__What is required__.
Exactly as written, output the lines below starting from the first and ending with the line that contains "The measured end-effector"; omit pictures.

__Dataset extract__.
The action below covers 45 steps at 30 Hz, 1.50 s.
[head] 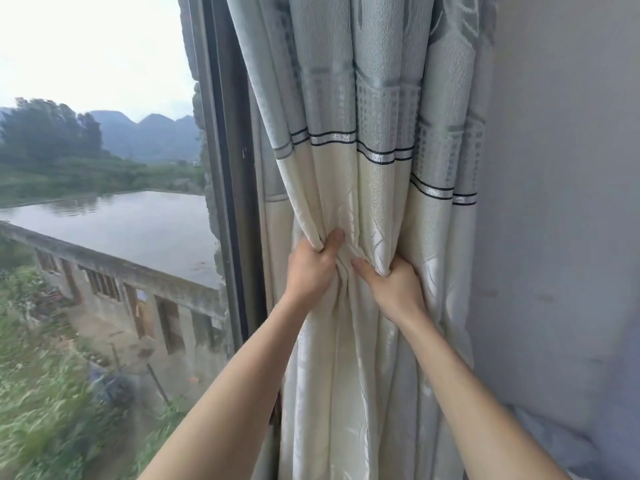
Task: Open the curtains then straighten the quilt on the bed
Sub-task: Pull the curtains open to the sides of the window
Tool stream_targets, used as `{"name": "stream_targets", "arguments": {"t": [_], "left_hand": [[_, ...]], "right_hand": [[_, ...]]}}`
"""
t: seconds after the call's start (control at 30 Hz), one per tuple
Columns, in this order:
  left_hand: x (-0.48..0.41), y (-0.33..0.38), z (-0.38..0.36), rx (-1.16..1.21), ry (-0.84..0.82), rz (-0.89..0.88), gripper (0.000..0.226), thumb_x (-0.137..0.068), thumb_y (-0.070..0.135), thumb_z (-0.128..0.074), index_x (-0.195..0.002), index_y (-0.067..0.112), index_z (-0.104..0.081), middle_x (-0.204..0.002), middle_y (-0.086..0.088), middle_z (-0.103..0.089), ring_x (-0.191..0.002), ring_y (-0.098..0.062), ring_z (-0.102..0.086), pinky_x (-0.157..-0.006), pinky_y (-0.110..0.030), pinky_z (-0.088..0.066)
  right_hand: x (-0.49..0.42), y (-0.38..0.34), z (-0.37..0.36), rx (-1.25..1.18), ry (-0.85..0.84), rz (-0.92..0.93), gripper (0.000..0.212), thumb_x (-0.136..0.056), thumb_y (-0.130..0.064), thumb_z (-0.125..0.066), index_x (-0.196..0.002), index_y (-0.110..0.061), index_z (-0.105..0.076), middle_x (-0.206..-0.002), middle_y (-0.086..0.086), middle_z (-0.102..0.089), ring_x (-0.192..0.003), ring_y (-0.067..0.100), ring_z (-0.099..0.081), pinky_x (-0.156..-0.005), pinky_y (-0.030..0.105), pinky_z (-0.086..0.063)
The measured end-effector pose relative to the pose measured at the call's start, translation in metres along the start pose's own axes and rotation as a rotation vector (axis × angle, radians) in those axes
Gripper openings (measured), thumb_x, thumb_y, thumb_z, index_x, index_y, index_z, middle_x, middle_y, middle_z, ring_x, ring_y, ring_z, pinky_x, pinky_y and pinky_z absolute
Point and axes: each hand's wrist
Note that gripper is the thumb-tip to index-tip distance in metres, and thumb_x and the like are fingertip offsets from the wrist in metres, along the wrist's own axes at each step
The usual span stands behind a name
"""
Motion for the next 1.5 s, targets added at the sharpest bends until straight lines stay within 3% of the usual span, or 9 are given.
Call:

__Solution for this exercise__.
The action below covers 45 steps at 30 Hz, 1.50 s.
[head] 
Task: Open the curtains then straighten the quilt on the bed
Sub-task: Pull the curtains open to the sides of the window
Tool stream_targets, used as `{"name": "stream_targets", "arguments": {"t": [_], "left_hand": [[_, ...]], "right_hand": [[_, ...]]}}`
"""
t: seconds after the call's start (control at 30 Hz), one per tuple
Columns, in this order:
  left_hand: x (-0.48..0.41), y (-0.33..0.38), z (-0.38..0.36), rx (-1.16..1.21), ry (-0.84..0.82), rz (-0.89..0.88), gripper (0.000..0.226), thumb_x (-0.137..0.068), thumb_y (-0.070..0.135), thumb_z (-0.128..0.074), index_x (-0.195..0.002), index_y (-0.067..0.112), index_z (-0.104..0.081), middle_x (-0.204..0.002), middle_y (-0.086..0.088), middle_z (-0.103..0.089), ring_x (-0.191..0.002), ring_y (-0.098..0.062), ring_z (-0.102..0.086), pinky_x (-0.157..-0.006), pinky_y (-0.110..0.030), pinky_z (-0.088..0.066)
  right_hand: x (-0.49..0.42), y (-0.38..0.34), z (-0.37..0.36), rx (-1.25..1.18), ry (-0.85..0.84), rz (-0.92..0.93), gripper (0.000..0.212), thumb_x (-0.136..0.056), thumb_y (-0.130..0.064), thumb_z (-0.125..0.066), index_x (-0.196..0.002), index_y (-0.110..0.061), index_z (-0.105..0.076), middle_x (-0.206..-0.002), middle_y (-0.086..0.086), middle_z (-0.102..0.089), ring_x (-0.192..0.003), ring_y (-0.067..0.100), ring_z (-0.099..0.081), pinky_x (-0.156..-0.005), pinky_y (-0.030..0.105), pinky_z (-0.086..0.063)
The measured end-effector pose relative to the pose measured at the call's start, translation in metres along the start pose's own axes and rotation as a rotation vector (axis × angle, radians) in those axes

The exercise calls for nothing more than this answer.